▶ _What you should do_
With pictures left out, retype the lines from the start of the records through the one that contains "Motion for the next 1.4".

▶ _Extracted material_
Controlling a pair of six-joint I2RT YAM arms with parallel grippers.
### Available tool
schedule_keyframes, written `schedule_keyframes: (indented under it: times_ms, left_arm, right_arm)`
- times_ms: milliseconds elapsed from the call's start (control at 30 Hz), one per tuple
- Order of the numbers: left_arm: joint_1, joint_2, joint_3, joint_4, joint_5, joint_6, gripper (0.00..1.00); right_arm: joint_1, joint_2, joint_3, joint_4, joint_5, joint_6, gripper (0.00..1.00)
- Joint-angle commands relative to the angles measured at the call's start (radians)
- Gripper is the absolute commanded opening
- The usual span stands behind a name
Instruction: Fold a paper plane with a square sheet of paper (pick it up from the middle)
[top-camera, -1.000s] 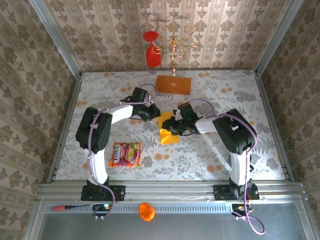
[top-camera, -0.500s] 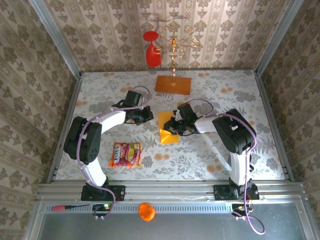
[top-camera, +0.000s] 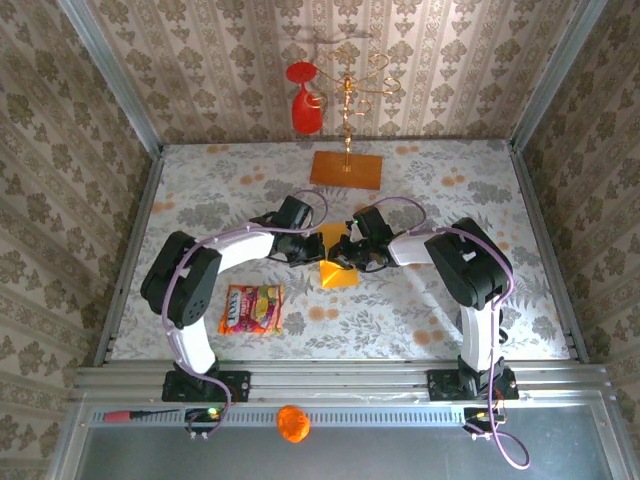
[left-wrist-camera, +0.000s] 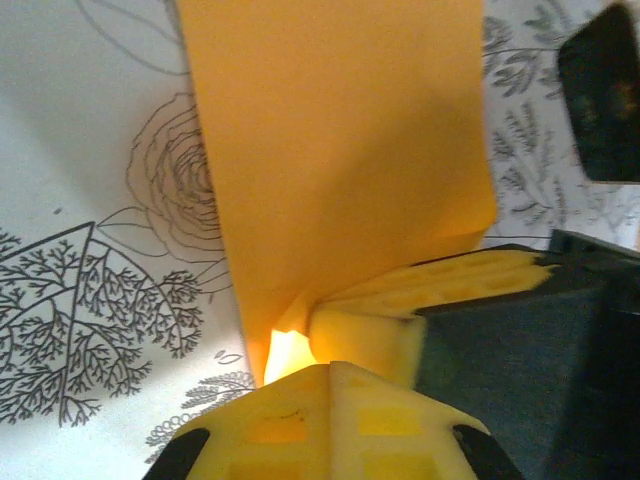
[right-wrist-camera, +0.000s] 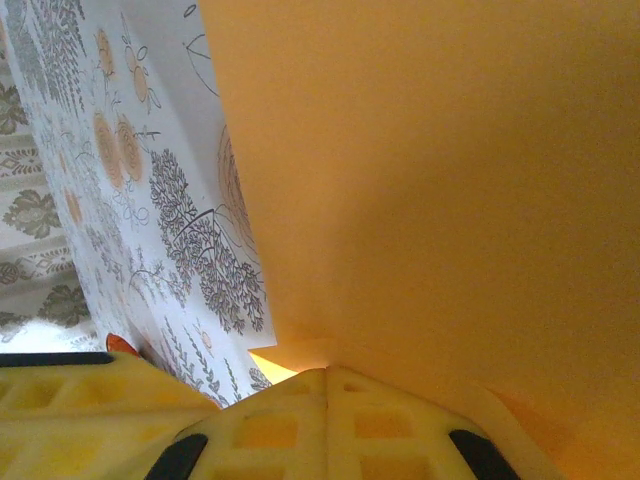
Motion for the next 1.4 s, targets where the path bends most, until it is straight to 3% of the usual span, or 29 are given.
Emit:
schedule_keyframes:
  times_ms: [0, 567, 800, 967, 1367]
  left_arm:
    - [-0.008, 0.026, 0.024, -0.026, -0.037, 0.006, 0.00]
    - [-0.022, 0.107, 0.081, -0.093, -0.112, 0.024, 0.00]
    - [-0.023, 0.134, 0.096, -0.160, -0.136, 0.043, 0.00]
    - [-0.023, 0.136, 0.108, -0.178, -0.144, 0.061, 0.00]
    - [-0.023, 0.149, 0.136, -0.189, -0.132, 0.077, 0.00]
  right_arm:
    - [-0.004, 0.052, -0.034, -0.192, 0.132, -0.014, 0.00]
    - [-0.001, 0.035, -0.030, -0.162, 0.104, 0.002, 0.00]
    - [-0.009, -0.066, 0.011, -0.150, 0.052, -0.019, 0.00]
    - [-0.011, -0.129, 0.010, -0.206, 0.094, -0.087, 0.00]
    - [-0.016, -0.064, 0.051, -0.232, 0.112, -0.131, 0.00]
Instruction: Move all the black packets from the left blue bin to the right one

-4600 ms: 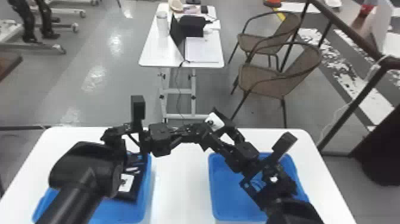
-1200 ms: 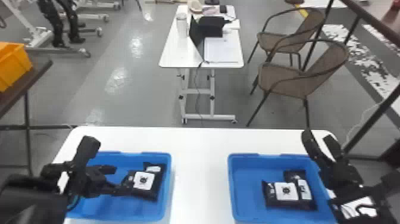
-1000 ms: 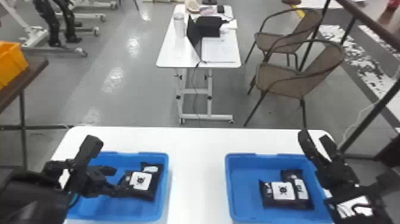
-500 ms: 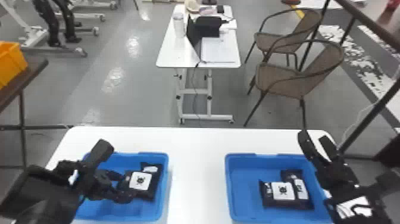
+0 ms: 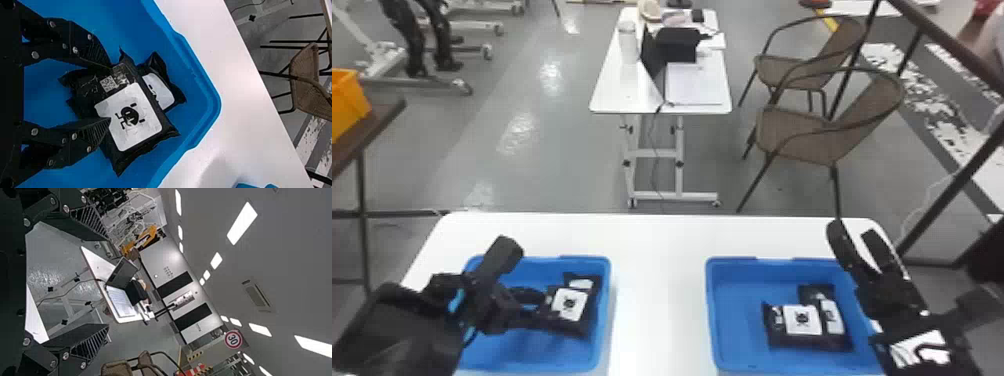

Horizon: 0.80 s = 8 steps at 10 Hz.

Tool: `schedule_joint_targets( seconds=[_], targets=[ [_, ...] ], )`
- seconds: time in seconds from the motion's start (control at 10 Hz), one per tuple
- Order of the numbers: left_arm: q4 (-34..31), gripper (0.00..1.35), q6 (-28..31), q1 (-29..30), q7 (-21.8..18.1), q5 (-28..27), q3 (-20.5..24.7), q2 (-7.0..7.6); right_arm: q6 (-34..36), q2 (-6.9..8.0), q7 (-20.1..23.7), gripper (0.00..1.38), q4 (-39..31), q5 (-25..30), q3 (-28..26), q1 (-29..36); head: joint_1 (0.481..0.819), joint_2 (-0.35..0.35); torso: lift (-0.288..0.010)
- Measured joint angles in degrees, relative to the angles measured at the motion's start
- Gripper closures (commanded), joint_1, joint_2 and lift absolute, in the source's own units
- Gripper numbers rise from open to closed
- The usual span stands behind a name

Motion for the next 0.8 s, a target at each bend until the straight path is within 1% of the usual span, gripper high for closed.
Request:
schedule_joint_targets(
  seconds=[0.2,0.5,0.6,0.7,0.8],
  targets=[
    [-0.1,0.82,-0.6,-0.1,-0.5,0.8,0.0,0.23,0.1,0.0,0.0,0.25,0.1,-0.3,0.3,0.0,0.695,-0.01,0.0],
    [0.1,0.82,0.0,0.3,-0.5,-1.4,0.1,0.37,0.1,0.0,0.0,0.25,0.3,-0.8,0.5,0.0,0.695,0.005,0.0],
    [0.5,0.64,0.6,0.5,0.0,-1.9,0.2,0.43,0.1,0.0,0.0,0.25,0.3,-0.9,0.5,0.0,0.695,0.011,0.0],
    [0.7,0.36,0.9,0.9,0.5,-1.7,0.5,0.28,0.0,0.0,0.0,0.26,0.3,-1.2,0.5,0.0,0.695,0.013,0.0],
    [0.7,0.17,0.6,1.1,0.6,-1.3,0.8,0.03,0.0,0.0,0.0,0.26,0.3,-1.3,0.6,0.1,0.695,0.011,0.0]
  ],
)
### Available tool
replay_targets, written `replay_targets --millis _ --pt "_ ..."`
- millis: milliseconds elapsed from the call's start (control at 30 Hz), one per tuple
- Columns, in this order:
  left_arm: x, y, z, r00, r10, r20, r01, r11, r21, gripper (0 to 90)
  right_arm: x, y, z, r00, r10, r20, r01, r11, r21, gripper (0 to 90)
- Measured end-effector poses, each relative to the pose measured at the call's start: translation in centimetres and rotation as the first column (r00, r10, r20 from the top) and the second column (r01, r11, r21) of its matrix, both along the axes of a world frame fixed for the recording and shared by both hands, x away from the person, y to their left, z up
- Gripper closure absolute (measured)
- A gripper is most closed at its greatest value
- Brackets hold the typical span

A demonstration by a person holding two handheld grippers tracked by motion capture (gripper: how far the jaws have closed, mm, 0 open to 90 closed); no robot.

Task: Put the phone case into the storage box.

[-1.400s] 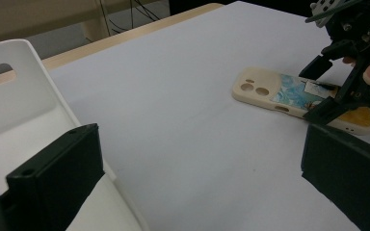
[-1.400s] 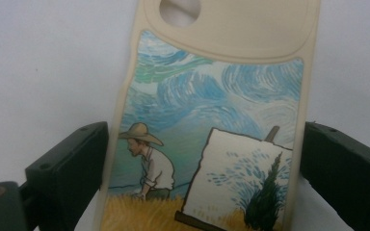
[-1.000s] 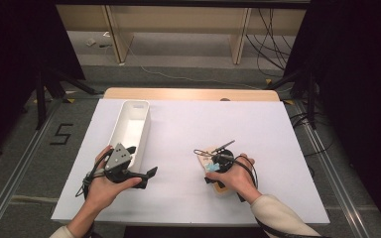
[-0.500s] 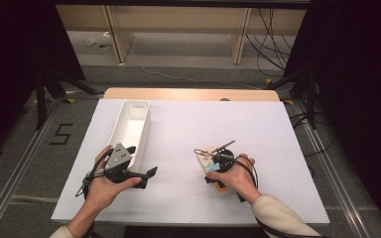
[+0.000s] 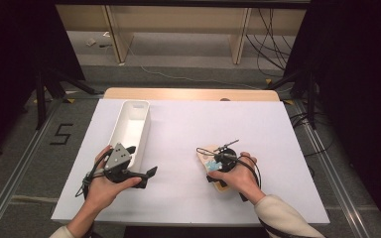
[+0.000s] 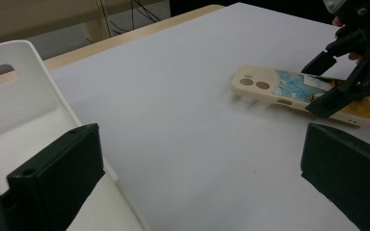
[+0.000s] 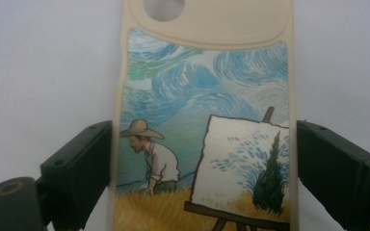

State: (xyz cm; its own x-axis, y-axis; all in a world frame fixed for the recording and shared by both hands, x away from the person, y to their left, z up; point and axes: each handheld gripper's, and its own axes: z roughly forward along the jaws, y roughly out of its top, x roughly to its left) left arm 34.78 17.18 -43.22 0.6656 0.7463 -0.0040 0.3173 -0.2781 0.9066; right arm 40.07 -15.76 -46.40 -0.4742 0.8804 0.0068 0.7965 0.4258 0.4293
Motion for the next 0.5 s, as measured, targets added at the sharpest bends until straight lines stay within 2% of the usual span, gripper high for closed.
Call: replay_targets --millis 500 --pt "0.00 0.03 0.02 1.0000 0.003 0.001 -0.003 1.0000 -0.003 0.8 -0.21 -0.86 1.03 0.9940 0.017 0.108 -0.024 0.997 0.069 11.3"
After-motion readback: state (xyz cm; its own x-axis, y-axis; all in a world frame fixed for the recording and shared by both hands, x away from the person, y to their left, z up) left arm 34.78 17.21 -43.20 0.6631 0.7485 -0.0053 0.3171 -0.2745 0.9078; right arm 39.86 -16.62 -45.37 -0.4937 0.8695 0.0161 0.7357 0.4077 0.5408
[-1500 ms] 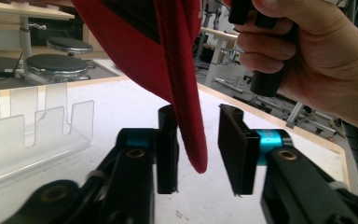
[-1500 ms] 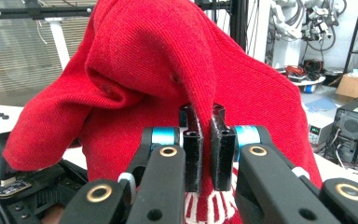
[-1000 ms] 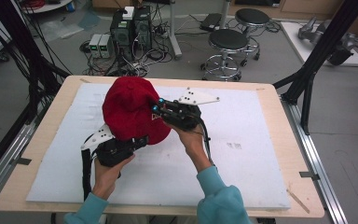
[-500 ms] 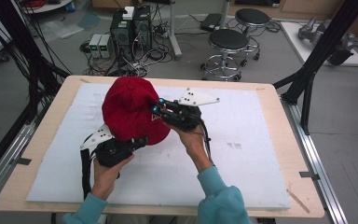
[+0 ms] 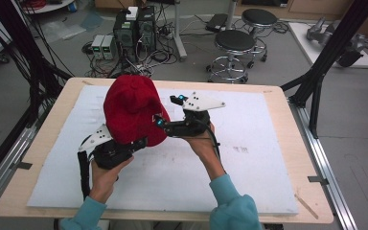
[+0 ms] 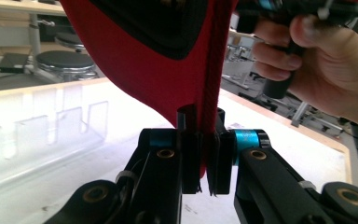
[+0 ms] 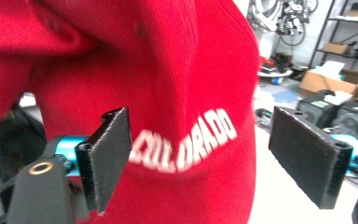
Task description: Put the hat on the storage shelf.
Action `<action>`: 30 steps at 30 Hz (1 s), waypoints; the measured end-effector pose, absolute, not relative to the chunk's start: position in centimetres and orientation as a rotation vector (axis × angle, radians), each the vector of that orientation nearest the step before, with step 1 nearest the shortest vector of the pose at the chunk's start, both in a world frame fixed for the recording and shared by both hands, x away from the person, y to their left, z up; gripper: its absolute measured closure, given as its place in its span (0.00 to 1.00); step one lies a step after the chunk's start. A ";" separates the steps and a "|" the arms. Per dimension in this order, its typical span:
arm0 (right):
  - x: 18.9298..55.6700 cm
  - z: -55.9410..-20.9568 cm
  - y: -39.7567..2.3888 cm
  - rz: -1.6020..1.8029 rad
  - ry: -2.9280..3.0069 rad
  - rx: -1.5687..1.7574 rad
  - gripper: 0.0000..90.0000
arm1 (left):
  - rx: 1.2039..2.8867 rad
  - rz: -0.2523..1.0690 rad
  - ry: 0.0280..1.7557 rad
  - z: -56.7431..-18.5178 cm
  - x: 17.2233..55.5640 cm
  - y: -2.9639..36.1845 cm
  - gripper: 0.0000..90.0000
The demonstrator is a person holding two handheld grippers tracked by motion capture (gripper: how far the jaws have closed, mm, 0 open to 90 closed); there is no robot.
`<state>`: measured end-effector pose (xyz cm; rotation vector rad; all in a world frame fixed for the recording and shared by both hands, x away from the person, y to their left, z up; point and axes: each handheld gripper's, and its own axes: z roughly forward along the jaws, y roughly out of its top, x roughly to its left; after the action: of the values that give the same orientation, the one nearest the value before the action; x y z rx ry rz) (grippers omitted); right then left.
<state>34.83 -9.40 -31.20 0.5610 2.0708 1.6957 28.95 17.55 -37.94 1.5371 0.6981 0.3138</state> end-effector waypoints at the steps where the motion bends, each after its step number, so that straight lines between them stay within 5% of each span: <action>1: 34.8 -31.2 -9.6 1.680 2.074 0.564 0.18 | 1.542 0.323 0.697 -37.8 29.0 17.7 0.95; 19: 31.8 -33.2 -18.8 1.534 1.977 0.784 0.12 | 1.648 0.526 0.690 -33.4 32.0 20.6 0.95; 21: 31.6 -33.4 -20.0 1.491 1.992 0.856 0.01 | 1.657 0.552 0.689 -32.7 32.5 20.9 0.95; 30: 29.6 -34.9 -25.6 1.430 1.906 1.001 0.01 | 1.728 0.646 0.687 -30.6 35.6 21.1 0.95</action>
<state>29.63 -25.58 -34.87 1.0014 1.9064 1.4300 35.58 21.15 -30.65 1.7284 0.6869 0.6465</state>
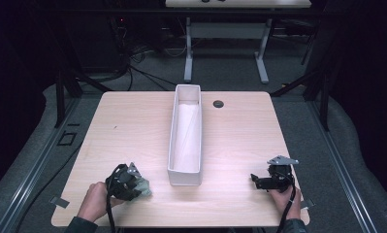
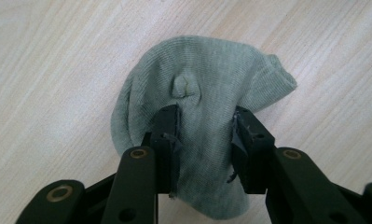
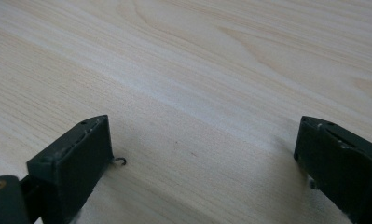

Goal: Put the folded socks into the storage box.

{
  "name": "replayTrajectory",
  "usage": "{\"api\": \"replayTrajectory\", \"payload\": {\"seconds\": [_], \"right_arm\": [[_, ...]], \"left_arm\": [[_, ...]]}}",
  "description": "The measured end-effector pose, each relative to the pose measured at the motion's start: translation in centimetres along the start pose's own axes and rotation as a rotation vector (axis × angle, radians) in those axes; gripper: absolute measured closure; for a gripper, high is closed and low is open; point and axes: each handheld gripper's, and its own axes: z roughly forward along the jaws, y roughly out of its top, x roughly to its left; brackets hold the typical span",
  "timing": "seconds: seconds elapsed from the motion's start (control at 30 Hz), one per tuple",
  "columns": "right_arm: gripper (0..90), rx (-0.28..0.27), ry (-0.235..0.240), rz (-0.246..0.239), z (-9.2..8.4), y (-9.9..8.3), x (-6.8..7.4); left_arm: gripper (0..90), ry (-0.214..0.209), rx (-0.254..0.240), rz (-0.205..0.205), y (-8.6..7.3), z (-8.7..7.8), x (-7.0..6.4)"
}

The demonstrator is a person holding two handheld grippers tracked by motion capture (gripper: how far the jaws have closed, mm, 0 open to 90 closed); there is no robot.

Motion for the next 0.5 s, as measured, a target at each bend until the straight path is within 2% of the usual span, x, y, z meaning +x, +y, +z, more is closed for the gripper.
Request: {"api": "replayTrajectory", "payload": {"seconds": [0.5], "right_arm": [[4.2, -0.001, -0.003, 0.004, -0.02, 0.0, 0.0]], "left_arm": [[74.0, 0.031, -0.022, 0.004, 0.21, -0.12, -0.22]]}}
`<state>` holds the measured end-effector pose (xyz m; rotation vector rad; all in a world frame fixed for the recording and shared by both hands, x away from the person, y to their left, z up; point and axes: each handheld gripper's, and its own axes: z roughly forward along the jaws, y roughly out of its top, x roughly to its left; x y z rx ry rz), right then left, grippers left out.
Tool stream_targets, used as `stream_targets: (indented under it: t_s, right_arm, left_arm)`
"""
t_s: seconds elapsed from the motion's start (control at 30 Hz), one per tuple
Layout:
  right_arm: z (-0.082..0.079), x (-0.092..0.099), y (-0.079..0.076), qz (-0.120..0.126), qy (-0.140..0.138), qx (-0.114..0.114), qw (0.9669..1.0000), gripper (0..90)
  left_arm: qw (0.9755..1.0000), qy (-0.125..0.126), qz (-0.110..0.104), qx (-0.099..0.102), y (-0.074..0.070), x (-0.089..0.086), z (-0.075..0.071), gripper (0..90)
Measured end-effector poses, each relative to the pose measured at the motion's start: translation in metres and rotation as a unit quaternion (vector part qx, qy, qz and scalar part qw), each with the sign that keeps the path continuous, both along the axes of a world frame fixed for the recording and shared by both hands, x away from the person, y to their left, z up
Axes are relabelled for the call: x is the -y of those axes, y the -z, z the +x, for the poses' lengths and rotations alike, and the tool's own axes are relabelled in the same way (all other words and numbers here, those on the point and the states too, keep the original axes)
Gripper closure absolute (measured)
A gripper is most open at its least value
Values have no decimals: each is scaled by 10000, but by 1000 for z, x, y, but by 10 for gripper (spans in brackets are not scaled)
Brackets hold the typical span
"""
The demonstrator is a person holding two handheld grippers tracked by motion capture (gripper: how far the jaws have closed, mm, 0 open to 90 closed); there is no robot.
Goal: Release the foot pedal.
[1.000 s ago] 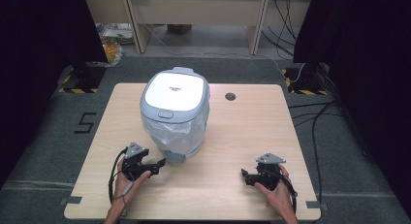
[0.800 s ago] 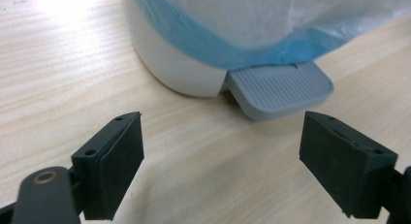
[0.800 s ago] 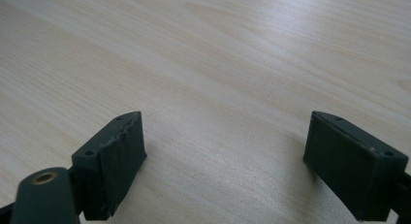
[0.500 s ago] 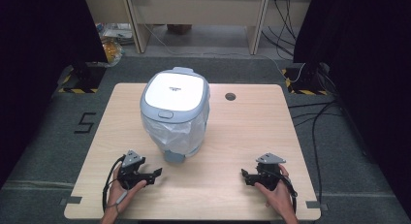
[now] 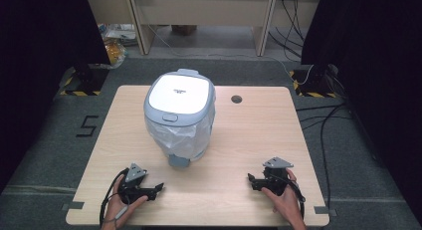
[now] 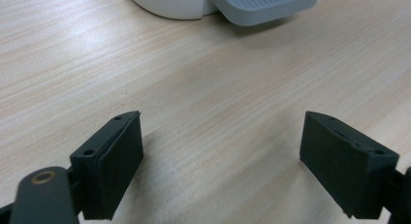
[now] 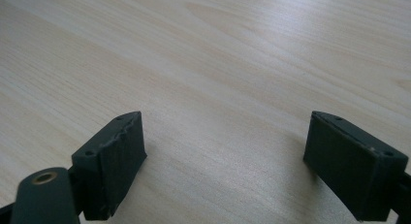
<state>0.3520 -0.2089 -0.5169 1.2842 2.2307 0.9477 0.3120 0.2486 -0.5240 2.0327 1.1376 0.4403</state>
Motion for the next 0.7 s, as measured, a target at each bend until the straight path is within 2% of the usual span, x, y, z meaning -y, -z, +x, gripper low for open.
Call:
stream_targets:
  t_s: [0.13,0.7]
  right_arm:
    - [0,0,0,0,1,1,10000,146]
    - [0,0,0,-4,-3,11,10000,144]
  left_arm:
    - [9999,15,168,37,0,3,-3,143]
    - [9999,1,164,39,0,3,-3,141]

▶ _Worked solution_
Controlling a pair of six-joint I2RT YAM arms with parallel grippers.
### Available tool
schedule_keyframes, written `schedule_keyframes: (indented under it: times_ms, left_arm, right_arm)`
- times_ms: milliseconds elapsed from the call's start (control at 30 Hz), one per tuple
- Order of the numbers: left_arm: joint_1, joint_2, joint_3, joint_4, joint_5, joint_6, gripper (0.00..1.00); right_arm: joint_1, joint_2, joint_3, joint_4, joint_5, joint_6, gripper (0.00..1.00)
- Joint-angle commands relative to the angles measured at the call's start (radians)
- Gripper is the absolute commanded opening
- The usual span stands behind a name
Instruction: Fold a paper plane with a square sheet of paper (pick it up from the middle)
[top-camera, -1.000s] 
[top-camera, -0.500s] 
[top-camera, +0.000s] 
[left-wrist-camera, +0.000s] 
[right-wrist-camera, +0.000s] 
Motion for the next 1.4 s, targets where the path bends most, until it is straight to 3% of the usual span, or 29 are given.

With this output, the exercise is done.